Among the lines below, take the one holding "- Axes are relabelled", the one holding "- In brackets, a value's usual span", and all lines between them. Set them down exactly.

··· Data segment

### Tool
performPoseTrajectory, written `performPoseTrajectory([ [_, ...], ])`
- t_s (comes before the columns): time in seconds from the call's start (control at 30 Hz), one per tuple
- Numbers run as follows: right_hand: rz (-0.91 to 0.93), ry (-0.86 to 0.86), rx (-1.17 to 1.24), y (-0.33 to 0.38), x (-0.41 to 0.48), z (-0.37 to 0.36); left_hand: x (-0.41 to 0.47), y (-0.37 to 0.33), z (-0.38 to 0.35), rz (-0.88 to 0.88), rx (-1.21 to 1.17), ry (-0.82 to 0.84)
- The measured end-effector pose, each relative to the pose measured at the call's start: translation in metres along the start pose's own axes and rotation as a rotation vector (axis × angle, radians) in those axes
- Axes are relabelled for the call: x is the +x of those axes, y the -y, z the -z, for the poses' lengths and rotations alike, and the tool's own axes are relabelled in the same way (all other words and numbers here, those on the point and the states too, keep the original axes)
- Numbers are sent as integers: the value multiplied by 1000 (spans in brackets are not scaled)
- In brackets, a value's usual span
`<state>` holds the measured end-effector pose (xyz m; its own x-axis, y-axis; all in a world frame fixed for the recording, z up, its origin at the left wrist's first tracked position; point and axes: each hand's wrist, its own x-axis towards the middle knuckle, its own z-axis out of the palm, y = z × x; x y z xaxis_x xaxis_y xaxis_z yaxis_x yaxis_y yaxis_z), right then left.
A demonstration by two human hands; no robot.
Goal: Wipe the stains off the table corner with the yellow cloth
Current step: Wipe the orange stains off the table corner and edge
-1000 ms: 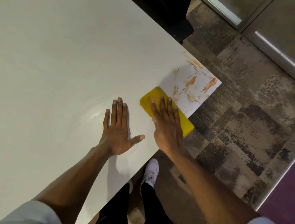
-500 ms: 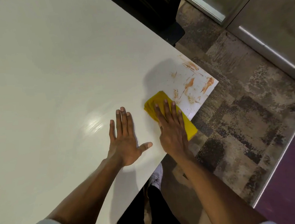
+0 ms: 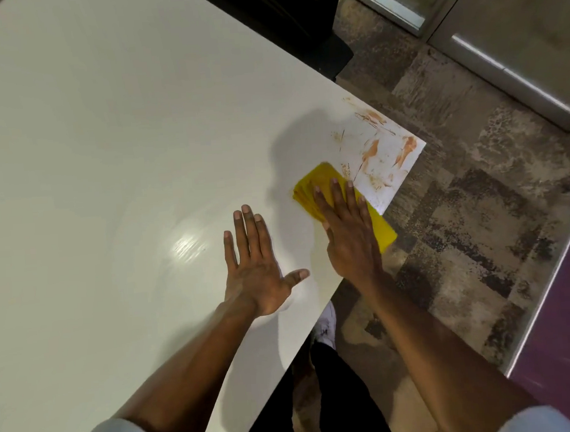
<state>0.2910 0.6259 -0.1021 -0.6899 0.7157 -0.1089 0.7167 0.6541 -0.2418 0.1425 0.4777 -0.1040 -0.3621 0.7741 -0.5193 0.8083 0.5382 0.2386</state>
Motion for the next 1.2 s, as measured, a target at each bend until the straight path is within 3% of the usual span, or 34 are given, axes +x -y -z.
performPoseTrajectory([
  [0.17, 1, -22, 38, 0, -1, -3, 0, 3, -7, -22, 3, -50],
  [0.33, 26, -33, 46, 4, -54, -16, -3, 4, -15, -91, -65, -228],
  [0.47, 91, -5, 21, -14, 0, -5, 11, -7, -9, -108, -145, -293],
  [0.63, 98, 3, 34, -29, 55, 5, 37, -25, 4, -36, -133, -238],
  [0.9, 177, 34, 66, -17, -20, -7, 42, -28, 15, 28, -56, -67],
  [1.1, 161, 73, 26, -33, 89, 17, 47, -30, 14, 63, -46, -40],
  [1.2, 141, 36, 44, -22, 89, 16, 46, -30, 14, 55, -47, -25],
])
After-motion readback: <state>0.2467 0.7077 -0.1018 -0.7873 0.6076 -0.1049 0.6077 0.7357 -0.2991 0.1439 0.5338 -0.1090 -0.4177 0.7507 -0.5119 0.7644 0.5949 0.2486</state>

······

**Written answer**
- Axes are relabelled for the call: x is the +x of those axes, y the -y, z the -z, for the poses' lengths and rotations alike, and the tool's own axes are relabelled in the same way (all other words and numbers here, those on the point and the states too, keep the original axes)
- Numbers are sent as integers: the value multiplied by 1000 (spans in brackets are not scaled)
- In brackets, a value's usual span

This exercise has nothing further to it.